* _Data block_
**********

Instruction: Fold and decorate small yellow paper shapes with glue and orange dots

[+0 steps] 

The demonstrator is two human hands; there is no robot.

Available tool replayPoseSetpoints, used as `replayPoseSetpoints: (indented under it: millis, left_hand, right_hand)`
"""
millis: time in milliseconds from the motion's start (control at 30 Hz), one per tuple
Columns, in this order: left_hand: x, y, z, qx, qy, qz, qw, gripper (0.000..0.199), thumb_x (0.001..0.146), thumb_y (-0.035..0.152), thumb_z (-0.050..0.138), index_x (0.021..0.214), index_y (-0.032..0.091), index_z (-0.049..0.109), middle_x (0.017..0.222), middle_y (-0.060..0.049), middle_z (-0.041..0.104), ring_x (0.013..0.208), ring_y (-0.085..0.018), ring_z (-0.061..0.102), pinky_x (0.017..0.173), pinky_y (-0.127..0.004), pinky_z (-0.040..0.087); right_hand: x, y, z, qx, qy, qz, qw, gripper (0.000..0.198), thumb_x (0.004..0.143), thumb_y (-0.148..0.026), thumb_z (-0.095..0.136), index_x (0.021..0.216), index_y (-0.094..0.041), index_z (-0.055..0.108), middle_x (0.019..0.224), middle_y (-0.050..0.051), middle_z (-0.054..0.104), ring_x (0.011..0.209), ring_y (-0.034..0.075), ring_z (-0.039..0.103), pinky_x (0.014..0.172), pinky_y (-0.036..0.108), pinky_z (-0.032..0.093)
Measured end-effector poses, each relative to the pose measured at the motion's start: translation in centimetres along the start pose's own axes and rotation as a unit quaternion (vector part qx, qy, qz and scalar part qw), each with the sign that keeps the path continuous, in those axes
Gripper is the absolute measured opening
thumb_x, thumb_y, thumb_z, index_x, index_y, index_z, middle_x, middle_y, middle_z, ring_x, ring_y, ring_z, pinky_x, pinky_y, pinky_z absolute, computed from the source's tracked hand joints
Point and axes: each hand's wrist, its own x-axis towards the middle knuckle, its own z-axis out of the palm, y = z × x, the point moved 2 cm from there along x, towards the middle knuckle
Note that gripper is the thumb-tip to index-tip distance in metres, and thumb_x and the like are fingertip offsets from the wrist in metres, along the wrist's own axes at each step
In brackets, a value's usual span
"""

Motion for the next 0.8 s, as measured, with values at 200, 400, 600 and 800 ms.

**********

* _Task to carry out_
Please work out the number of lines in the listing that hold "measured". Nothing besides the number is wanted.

* _Solved problem_
3